Copy out each line of the data that holds the word "expansion".

- Dataset records:
[Start of section]

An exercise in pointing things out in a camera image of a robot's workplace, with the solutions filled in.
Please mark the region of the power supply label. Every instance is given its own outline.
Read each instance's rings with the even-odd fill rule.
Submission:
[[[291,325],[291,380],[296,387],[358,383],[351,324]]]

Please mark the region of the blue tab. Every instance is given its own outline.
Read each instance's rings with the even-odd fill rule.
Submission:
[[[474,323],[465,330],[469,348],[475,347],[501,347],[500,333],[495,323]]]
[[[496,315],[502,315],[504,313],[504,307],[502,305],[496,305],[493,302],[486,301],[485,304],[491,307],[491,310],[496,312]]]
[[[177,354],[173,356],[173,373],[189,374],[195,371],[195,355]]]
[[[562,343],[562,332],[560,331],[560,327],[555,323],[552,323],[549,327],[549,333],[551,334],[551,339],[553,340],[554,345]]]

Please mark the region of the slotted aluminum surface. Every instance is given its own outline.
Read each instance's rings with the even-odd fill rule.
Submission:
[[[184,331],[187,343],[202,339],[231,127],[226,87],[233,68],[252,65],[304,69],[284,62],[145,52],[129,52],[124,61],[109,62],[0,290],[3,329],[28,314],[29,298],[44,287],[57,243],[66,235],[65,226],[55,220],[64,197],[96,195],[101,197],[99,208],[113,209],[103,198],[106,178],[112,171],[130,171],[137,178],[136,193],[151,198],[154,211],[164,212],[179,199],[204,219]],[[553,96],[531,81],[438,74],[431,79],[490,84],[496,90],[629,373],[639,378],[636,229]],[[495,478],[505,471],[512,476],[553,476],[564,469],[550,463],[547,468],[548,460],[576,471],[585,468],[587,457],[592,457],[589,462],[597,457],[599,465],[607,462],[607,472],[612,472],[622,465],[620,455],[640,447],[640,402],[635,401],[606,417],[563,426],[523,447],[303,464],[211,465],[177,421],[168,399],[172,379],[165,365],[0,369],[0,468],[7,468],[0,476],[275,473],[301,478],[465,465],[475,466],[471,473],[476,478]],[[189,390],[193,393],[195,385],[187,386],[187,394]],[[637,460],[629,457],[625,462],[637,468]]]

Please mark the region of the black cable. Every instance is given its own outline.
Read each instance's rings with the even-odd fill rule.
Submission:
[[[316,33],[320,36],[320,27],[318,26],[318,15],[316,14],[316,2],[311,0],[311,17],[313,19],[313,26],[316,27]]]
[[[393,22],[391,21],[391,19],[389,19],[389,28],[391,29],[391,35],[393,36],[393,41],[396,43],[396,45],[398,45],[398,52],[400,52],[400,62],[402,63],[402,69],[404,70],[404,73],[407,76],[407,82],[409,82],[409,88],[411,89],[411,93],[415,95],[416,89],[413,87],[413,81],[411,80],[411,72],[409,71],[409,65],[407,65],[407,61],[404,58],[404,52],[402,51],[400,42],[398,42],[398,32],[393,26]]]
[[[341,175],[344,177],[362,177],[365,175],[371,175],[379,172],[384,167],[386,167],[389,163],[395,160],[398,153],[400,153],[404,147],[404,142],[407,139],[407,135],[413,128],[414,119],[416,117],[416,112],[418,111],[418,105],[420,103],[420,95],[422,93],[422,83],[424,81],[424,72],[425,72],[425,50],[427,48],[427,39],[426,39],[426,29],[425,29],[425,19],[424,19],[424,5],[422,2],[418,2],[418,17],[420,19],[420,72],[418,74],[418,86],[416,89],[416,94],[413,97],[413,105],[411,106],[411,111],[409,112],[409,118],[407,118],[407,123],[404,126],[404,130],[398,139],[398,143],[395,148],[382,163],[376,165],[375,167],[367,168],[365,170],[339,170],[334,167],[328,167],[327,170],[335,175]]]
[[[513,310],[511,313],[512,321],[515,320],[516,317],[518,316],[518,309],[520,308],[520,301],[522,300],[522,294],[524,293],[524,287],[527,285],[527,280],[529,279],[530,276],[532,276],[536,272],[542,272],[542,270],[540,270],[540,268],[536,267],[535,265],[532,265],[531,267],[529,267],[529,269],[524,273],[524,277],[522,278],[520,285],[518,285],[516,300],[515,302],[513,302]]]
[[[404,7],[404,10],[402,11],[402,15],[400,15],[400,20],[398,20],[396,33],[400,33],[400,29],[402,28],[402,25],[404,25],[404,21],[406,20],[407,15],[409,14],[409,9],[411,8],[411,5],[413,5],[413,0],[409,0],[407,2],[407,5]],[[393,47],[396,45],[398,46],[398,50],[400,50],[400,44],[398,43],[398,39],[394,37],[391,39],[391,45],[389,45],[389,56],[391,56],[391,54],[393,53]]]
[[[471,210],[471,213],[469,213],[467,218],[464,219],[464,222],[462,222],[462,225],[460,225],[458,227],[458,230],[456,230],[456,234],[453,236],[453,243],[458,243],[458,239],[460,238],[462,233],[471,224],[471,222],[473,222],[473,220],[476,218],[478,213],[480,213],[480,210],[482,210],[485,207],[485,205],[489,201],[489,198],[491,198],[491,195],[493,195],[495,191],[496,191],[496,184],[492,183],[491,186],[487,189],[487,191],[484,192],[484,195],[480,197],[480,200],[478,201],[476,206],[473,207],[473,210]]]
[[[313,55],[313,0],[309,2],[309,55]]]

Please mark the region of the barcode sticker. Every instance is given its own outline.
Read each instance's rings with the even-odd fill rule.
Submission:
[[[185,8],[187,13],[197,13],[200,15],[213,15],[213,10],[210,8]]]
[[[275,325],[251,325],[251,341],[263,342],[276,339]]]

[End of section]
[Start of section]

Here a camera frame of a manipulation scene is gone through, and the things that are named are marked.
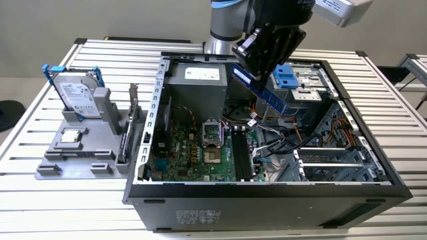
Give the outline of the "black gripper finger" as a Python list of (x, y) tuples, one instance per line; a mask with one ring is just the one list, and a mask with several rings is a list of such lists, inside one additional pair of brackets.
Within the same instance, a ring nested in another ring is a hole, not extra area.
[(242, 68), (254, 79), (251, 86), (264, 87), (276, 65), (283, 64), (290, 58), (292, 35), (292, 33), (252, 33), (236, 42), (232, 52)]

[End of section]
[Start of section]

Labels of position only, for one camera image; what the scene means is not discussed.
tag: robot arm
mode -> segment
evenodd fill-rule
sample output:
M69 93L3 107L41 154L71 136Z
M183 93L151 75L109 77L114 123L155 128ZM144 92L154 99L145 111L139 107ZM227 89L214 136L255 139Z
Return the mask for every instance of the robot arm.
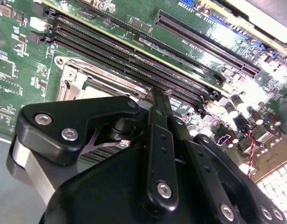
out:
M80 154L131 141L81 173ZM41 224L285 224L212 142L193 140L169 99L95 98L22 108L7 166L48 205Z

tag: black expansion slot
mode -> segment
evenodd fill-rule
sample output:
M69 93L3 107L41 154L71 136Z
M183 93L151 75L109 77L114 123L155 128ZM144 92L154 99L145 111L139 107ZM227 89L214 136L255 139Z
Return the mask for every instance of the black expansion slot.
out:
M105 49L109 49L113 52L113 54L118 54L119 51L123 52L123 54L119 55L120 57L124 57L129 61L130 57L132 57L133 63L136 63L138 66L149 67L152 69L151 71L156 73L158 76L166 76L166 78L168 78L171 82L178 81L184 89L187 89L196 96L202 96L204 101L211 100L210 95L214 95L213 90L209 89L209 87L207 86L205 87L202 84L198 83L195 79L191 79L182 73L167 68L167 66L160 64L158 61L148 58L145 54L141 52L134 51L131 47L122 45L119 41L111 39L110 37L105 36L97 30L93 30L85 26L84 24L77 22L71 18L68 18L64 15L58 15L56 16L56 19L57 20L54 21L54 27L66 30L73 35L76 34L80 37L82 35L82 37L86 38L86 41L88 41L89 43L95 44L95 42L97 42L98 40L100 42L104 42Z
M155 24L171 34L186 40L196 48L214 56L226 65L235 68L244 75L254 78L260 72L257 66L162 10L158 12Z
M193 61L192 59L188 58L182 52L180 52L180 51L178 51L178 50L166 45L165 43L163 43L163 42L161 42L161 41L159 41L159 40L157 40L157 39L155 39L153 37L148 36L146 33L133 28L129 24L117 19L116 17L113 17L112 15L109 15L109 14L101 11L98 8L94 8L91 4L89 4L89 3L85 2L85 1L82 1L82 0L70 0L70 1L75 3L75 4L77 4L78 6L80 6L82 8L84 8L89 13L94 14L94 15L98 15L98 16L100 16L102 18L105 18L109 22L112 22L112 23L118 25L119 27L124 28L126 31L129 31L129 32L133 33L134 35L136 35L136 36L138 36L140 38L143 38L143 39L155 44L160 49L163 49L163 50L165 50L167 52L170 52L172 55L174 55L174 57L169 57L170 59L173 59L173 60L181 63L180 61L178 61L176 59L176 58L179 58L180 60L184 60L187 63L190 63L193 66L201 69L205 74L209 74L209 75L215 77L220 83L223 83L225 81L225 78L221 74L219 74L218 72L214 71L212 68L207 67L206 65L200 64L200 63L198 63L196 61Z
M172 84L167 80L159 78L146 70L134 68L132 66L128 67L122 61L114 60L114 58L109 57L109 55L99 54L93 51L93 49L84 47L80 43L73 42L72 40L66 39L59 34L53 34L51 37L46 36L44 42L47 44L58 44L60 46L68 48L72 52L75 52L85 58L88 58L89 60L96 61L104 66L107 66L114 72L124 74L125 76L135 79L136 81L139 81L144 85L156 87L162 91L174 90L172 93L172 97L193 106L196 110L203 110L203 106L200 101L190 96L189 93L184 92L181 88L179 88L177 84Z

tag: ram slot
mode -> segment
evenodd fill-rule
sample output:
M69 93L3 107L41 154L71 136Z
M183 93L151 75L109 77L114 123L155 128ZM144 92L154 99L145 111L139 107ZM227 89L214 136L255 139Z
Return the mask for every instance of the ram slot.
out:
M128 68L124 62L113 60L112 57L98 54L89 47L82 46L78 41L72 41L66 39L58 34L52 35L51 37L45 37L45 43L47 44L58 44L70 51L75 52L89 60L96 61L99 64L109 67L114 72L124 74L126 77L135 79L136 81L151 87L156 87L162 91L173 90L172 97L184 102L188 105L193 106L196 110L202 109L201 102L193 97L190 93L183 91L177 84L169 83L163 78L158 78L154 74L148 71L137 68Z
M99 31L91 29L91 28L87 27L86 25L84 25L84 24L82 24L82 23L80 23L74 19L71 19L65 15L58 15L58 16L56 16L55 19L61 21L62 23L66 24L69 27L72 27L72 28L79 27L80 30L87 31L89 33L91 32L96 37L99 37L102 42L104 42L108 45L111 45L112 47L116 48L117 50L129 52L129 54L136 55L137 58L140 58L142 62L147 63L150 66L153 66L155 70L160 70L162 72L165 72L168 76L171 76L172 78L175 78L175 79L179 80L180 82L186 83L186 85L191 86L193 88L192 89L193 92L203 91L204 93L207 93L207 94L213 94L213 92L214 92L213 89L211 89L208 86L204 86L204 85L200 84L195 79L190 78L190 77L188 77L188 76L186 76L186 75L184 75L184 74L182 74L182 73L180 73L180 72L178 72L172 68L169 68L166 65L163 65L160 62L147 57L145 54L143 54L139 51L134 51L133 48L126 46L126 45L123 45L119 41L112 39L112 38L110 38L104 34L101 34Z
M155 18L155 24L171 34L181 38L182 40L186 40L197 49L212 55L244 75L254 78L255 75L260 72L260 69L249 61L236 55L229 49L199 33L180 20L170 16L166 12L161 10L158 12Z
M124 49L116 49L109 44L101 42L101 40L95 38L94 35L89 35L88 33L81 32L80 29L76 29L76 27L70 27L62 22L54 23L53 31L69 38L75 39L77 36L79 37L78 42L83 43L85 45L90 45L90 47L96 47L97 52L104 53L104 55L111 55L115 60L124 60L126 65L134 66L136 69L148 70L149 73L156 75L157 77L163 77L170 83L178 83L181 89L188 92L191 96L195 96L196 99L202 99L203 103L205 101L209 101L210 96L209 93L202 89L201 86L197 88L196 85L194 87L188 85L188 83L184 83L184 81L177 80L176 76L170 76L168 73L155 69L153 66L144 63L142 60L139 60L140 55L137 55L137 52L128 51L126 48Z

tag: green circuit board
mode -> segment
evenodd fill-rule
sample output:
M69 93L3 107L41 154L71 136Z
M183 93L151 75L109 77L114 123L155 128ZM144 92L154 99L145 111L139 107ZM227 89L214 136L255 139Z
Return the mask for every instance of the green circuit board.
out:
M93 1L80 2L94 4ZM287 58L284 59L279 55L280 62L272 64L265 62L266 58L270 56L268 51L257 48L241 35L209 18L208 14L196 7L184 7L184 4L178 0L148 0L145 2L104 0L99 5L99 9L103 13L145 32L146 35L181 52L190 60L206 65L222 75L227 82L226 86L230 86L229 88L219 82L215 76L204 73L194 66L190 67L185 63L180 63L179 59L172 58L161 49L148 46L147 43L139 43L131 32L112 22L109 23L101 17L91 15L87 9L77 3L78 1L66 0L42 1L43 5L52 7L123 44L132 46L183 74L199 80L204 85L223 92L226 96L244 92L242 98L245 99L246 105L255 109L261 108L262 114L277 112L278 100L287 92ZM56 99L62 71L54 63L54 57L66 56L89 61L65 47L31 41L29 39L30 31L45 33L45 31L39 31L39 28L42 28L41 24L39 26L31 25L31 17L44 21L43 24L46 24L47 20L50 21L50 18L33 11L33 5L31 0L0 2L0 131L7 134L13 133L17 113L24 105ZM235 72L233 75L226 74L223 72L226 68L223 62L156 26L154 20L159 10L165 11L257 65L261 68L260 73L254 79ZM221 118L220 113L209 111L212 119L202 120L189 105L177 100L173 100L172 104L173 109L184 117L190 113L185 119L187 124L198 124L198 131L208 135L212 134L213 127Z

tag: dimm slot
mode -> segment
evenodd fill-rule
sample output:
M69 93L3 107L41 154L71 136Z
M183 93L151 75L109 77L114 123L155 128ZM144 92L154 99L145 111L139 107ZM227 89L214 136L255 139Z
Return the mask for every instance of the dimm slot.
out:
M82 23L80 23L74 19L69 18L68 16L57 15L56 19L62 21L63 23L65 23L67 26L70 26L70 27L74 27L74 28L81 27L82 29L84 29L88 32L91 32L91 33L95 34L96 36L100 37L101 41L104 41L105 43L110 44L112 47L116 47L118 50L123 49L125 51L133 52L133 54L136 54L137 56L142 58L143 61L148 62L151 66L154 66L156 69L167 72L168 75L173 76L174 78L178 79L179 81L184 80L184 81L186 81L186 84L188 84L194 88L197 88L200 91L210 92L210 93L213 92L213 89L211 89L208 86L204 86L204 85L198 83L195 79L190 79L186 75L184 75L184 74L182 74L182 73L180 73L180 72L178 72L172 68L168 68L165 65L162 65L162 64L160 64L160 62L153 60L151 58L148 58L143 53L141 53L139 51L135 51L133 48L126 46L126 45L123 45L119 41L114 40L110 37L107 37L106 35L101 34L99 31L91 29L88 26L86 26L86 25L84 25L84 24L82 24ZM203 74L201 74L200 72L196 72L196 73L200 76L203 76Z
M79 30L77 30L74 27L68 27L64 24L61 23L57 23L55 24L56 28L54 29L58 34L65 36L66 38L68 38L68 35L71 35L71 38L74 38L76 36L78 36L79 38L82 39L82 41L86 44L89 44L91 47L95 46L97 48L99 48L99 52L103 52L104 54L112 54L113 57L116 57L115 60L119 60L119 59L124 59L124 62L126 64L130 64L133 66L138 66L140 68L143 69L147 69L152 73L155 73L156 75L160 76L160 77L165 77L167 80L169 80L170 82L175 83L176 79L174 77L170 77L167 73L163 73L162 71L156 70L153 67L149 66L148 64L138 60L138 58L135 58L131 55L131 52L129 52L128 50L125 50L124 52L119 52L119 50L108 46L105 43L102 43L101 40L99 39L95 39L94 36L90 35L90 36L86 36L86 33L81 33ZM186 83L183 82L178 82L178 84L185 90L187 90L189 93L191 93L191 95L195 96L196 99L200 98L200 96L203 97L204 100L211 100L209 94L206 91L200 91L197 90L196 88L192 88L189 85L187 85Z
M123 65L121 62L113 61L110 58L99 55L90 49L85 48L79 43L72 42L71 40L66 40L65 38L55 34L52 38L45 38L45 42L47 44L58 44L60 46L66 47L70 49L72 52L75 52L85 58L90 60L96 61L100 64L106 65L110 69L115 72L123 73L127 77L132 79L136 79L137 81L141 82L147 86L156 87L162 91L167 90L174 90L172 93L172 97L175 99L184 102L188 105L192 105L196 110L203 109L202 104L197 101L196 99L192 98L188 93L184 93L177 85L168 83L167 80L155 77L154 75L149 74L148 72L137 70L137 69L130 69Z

[End of section]

- Expected output:
tag: black expansion slot
Return the mask for every instance of the black expansion slot.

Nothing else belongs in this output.